How much does personal history humanize world history? Genealogist Randy Schoenberg sets out to answer that existential question in Matthew Mishory’s documentary “Fioretta,” which captures his quest to share his centuries-long family history as a prime example of the persecution and murders of Jews in Austria during a horrific time in history.

Randy leads the Schoenberg family affair, which brings together various generations on a trek to Vienna to revisit the graves of and memorials to his ancestors. Randy himself was previously portrayed by Ryan Reynolds in the narrative feature “Woman in Gold” after he sued the Austrian government in 2005 on behalf of Holocaust survivor Maria Altmann (played by Helen Mirren) to return five Gustav Klimt paintings that were stolen from her family by the Nazis.

Now, Randy wants to reclaim the city of Vienna itself for his own family, as well as seek out the gravestone of his oldest known ancestor, Fioretta, who died in the 1600s in the Jewish ghetto of Venice, Italy. “Our family played such a huge part in Viennese history before the Nazis came and took everything away,” Randy says as he visits the synagogue where his grandparents were wed over a century ago.

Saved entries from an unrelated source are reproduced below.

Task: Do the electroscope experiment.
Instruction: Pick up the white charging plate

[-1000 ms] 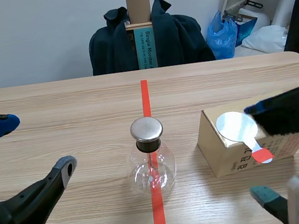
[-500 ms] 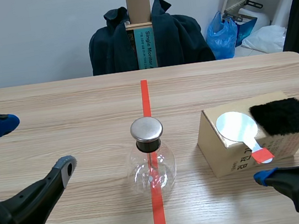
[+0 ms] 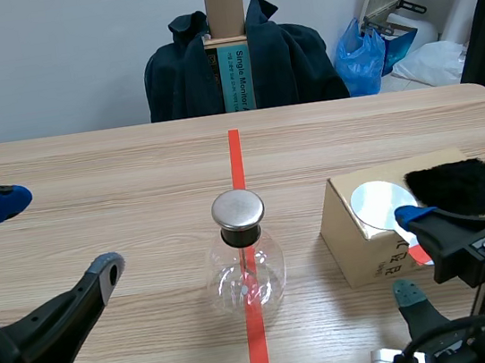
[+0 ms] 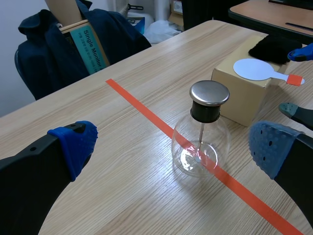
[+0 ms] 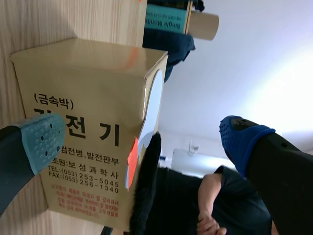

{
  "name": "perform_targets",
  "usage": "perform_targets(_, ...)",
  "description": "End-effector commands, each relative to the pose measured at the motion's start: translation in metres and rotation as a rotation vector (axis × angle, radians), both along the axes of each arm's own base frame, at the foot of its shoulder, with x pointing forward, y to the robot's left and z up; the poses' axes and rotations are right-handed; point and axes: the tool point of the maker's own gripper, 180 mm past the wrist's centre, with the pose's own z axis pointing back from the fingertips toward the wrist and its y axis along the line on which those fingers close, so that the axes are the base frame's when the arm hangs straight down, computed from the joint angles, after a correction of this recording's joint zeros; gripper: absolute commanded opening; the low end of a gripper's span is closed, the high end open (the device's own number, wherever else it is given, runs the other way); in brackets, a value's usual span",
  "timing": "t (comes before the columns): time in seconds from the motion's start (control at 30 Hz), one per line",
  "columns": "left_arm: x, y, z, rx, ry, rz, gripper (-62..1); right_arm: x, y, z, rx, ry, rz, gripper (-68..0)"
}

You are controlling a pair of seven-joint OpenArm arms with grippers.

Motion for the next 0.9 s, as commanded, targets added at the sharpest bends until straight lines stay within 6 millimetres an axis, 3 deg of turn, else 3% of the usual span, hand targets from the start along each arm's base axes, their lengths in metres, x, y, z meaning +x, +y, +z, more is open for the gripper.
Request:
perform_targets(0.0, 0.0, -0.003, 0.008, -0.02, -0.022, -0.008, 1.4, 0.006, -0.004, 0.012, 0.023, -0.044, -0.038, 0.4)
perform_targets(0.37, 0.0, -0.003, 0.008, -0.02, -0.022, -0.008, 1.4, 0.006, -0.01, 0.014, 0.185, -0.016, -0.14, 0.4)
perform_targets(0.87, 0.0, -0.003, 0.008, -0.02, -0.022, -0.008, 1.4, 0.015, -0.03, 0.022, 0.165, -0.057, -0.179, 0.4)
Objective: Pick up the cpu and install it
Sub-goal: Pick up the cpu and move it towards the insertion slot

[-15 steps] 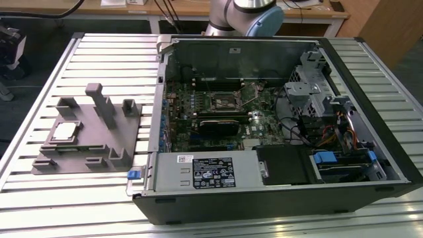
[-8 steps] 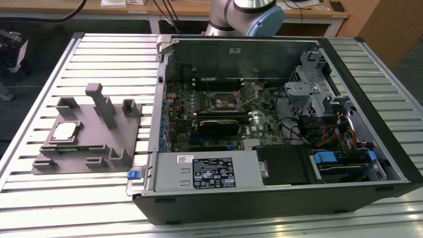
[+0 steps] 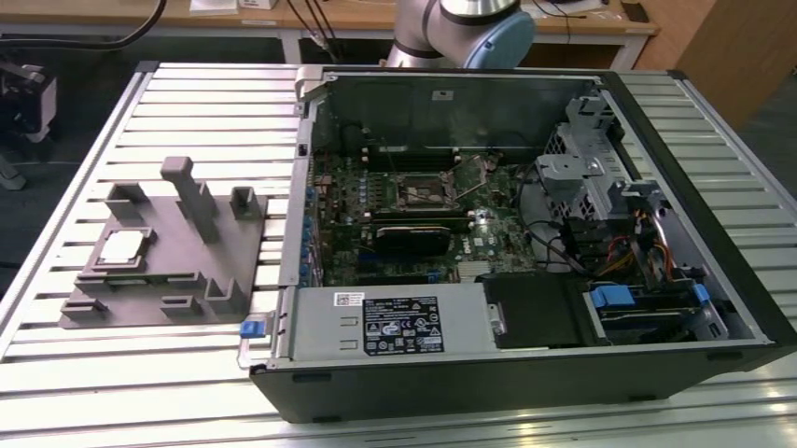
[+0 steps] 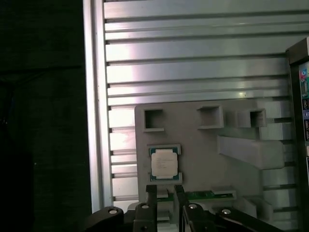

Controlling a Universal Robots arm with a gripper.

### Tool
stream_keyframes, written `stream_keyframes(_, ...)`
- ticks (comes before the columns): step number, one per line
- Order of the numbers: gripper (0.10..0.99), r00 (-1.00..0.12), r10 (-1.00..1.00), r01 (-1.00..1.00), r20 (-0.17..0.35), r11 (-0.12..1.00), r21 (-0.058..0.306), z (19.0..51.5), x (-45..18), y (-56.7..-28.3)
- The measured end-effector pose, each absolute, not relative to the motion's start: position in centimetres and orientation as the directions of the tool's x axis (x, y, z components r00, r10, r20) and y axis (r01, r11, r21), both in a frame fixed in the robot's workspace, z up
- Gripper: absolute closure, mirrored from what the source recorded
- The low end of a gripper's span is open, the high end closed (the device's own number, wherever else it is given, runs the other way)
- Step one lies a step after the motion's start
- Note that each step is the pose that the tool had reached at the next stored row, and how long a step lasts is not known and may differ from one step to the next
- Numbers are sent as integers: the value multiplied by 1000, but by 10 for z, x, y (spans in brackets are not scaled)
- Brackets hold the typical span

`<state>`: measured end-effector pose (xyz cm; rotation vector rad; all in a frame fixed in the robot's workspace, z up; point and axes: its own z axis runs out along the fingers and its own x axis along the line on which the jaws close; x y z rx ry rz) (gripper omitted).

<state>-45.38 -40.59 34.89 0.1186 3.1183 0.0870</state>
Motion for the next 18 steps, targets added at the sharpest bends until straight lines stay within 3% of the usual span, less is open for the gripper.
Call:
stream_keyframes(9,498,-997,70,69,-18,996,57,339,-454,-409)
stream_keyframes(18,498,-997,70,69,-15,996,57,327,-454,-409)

Prior to World War II, more than 200,000 Jews lived in Vienna, Austria, and Randy explains how his grandmother kept the familial love of Vienna alive, despite its convoluted history, saying that she “never let the Nazis take that away.”

That very sentiment is what led Randy to move the USC Schoenberg Center to Vienna to preserve the legacy of his grandfather, famed Austrian composer Arnold Schoenberg. Randy is shown walking through the center, as well as listing off his great-great-great-great ancestors’ tombstones in a Jewish cemetery. Eventually, Randy sets out to find Fioretta’s grave on the Lido island in Venice; the cemetery is cared for by a Holocaust survivor. (The lofty expedition Randy embarks on is beautifully shot and directed by directed by Mishory, who also co-wrote the script with Rob Levine.)

“Fioretta”

“Fioretta,” however, gets sidetracked in the details of who married who, past family reunions, census data, and more frivolous elements that detract from the central message of preserving the collective Jewish history. The strongest elements of the film are the interviews with non-Schoenberg family members, such as the archivists, historians, and museum caretakers that Randy encounters along the way.

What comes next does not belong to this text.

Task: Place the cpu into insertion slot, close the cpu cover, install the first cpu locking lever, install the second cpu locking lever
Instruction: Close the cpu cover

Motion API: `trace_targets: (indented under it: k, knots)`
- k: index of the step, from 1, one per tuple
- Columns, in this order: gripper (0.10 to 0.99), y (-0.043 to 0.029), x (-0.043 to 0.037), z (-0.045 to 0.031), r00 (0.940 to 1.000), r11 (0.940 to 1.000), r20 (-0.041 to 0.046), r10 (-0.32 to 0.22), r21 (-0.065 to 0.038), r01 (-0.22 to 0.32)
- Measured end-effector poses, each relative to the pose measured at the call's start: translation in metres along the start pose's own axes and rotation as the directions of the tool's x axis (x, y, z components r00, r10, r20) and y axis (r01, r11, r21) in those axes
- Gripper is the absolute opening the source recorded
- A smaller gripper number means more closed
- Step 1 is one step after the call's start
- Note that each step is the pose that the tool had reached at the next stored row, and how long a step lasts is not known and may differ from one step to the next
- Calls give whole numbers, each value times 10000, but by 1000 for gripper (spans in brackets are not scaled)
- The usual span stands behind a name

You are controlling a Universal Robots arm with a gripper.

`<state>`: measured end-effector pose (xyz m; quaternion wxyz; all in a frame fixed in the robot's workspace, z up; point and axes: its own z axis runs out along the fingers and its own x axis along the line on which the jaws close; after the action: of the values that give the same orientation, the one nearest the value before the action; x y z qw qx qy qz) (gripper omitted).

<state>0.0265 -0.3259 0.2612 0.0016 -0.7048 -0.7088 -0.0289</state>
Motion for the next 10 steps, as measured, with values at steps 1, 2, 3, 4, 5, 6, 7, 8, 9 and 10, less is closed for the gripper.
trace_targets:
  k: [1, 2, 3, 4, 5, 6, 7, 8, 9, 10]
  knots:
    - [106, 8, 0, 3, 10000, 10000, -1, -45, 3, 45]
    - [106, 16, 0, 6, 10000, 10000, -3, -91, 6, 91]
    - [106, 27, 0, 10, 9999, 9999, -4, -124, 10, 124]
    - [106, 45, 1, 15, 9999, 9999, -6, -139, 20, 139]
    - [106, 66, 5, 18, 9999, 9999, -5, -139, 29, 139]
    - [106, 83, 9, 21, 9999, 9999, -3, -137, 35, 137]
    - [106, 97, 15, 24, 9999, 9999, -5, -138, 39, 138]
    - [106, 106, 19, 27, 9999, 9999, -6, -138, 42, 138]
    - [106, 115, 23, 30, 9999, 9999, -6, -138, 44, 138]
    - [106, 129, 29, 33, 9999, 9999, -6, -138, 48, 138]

As Randy, his teenage son and aspiring chef Joey, and cousins travel through Austria, Czech Republic, and Italy, reenactments of Randy’s college years getting into genealogy bog the storytelling down. If the Schoenberg history served as more of a gateway to the cultural ramifications of forgotten histories, “Fioretta” would have proven to be a more powerful, clear-eyed film.

Randy’s obsession with finding his roots is clearly in part due to his family’s displacement, and yet that element is never fully dived into. The belief that it is the duty of the living to never let their relatives “endure the final death of being forgotten,” as one rabbi says, is the crux of “Fioretta,” despite only being a secondary theme to Randy’s international tour of tombstones to look at who he is blood related to.

“It’s not just a single family’s story. It’s the people,” Randy says. “It’s a mosaic. That’s the feeling when I look at it.” But if we only moved past Randy’s gaze, “Fioretta” might have been less of a specific family history lesson and more of a universal lesson on the importance of history itself.

Rating: B-

A Rubber Ring Films release, “Fioretta” will be available in limited release on Friday, December 1.